_PROBLEM DETAILS_
Find every line below with the string "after" and pick it out.

:: TASK INPUT ::

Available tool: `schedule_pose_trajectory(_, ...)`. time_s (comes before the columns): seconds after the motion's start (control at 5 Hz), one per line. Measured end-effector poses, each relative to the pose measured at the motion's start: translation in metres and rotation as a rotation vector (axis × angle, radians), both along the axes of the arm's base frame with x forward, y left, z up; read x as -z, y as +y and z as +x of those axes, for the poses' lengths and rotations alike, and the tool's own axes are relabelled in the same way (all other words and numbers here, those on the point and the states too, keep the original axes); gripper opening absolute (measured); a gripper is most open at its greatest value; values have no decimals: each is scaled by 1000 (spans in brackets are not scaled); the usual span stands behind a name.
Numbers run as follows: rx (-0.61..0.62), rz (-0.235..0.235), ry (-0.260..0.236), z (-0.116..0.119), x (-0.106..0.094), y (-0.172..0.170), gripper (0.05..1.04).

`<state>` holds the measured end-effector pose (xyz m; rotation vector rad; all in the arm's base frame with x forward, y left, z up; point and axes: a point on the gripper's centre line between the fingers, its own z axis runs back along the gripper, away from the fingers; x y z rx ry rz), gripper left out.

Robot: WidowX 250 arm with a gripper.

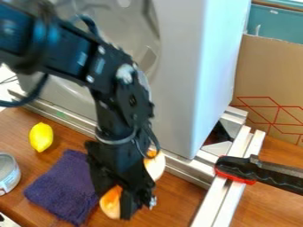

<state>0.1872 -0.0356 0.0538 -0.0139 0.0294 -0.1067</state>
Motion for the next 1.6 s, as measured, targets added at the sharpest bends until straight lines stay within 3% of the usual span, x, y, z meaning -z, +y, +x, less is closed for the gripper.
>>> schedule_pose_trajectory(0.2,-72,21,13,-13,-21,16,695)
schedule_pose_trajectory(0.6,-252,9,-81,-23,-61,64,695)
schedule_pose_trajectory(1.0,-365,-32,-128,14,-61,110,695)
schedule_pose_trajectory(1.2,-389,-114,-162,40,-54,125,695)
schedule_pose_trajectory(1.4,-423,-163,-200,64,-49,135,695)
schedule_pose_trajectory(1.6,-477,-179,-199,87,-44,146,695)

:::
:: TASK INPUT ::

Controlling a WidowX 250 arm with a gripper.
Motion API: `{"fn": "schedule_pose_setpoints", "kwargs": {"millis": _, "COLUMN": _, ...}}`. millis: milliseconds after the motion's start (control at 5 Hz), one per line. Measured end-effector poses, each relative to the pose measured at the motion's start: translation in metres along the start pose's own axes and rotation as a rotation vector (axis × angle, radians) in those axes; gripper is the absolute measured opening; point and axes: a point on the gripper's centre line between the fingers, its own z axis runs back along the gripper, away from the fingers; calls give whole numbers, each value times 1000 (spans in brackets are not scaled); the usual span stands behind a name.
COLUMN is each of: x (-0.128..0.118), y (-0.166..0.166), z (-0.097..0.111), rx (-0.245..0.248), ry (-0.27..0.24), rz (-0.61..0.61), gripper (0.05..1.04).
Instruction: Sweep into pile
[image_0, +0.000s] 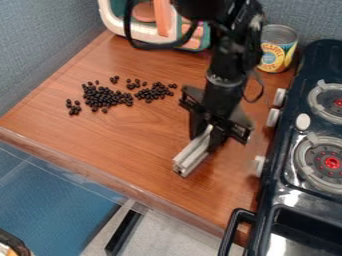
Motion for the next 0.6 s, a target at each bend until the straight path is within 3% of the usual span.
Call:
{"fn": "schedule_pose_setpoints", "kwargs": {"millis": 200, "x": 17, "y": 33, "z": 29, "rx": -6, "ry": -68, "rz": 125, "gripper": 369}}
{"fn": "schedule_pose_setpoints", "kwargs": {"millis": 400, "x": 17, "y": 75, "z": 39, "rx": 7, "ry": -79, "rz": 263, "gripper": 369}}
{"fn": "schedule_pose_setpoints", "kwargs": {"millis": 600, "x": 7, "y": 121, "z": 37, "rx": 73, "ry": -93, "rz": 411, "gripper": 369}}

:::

_PROBLEM SOLUTION_
Available tool: `schedule_pose_trajectory(_, ...)`. time_s (comes before the columns): seconds after the motion's start (control at 5 Hz), one per line. Measured end-effector poses, each relative to the pose measured at the motion's start: translation in metres and rotation as a rotation vector (axis × angle, radians), both along the axes of the arm's base frame with x forward, y left, z up; read x as -z, y as +y and z as +x of those axes, for the poses' lengths and rotations alike, and the tool's own axes are relabelled in the same way (all other words and numbers here, those on the point and the states too, keep the original axes); gripper opening absolute (measured); a gripper is most open at its greatest value; values have no decimals: each is scaled by 1000 (spans in brackets are not scaled); the usual span stands behind a name.
Motion API: `{"fn": "schedule_pose_setpoints", "kwargs": {"millis": _, "COLUMN": _, ...}}`. millis: milliseconds after the motion's start (control at 5 Hz), one per line. Measured end-effector poses, each relative to the pose measured at the motion's start: translation in metres along the start pose's own axes and rotation as a rotation vector (axis × angle, radians) in those axes; gripper is the absolute measured opening; point and axes: a point on the gripper's centre line between the fingers, its own z axis runs back along the gripper, away from the fingers; calls give whole numbers, each value times 1000 (spans in brackets are not scaled); the usual span stands behind a name.

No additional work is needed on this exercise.